Worldwide in tropical to temperate latitudes
Critically Endangered (Very Highly Vulnerable To Extinction)
Order Chelonii (turtles and tortoises), Family Cheloniidae (hard shelled sea turtles)
The hawksbill turtle gets it common name from the shape of its curved, pointed beak, which resembles that of a bird of prey. They use this beak to feed on sponges and other invertebrates growing on coral reefs. Hawksbill turtles are less migratory and more reef-associated than other species of sea turtles.
They are generalist predators that forage on reefs for their favorite food, sponges, as well as a variety of other invertebrates that they find. Unlike other sea turtle species, which may cross entire ocean basins several times throughout their lifetime, hawksbill turtles may have home reefs (and even favorite hiding places on the reef) where they spend much of their adult lives.
Hawksbill turtles spend almost all of their time in the ocean, and females come to shore only to lay eggs. For that reason, from the time they hatch and enter the surf, males will never be out of the water again and are therefore more difficult to study than females. After mating, females come to shore several times during the course of the nesting season, dig a burrow, and lay more than 100 eggs each time. Much of scientists’ knowledge of hawksbill turtles is a result of studying the females when they come ashore. After several weeks, the baby hawksbill turtles hatch and enter the water together to begin their journey toward adulthood.
Like other marine turtles, female hawksbill turtles return to the same beach where they hatched to nest, even if that beach is far from their foraging grounds. Unlike several other species of sea turtles, hawksbill turtles nest throughout their range, oftentimes in locations with only a few other nesting adults. Other species of sea turtles often return to a relatively small number of nesting areas along with thousands of other adults. Hawksbill turtles also nest higher on the beach than other species, sometimes under/among the vegetation (e.g., trees and grasses).

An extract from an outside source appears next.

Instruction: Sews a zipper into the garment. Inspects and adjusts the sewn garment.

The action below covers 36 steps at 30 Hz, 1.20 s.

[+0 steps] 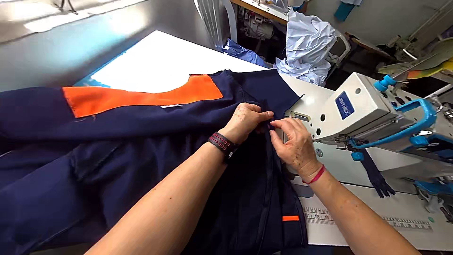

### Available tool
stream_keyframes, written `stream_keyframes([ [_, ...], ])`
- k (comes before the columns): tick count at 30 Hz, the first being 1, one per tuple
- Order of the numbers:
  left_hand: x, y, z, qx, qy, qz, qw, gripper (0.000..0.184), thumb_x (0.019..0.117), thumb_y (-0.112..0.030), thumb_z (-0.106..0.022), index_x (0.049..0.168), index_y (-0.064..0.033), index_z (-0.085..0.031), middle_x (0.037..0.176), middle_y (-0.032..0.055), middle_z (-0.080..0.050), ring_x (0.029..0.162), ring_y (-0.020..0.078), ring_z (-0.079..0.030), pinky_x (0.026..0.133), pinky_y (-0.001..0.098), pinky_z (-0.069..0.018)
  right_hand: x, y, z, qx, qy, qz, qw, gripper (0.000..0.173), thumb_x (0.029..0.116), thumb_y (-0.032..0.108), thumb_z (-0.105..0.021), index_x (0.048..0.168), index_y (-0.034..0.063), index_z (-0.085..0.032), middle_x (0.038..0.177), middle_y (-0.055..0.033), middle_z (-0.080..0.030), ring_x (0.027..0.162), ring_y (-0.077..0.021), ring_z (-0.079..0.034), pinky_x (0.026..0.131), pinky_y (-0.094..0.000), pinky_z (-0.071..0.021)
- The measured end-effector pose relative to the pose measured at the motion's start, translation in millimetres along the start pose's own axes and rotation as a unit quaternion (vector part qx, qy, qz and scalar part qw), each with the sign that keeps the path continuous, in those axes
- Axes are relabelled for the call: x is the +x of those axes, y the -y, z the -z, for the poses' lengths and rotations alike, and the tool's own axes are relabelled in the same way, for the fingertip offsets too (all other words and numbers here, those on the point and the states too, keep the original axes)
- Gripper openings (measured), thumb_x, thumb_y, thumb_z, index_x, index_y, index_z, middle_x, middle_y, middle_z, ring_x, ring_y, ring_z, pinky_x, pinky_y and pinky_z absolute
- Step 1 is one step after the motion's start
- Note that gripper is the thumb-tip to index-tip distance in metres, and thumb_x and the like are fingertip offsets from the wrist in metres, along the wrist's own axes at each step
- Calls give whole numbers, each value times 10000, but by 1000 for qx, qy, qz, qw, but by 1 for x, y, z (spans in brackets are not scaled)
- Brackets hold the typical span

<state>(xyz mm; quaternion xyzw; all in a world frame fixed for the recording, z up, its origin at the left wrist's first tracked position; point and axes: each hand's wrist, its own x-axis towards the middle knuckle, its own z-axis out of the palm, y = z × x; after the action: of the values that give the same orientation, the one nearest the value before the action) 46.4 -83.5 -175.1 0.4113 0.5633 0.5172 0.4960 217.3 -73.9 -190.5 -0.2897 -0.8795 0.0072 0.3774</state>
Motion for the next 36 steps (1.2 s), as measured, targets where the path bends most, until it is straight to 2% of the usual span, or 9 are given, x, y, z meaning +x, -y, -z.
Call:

Unfortunately there are many threats to hawksbill turtle populations, and scientists consider this species to be critically endangered (very highly vulnerable to extinction). Coastal development has reduced the area where they can successfully nest, dogs and other animals often destroy their nests, and people harvest their eggs for food. They have medium sized, beautiful carapaces (shells), and historically there was a strong market for adult hawksbill turtle shells. Hunting of adults still occurs in many places, where individuals are either captured at sea or taken from their nesting beaches. Hawksbill Turtles are also accidentally captured in fishing operations targeting other species (sign our petition to tell President Trump to enforce better protections from trawl nets). Finally, because they are the species of sea turtle most closely tied to coral reefs, threats to that vulnerable ecosystem and to the sponges and other species that live on them add to the negative pressure that hawksbill turtles experience. All of these threats have combined to drive hawksbill turtles populations to dangerously low levels. Naturally, only one or two of thousands of eggs will make it to adulthood. These added anthropogenic pressures on nests, juveniles, and young adults make the chance of survival even worse. Many countries around the world offer hawksbill turtles some or complete legal protection, but even in those places, threats to their nesting beaches persist. Legal measures often extend to turtle nests but rarely extend to the beaches themselves, so alteration of natural habitat continues to threaten this and other marine turtles.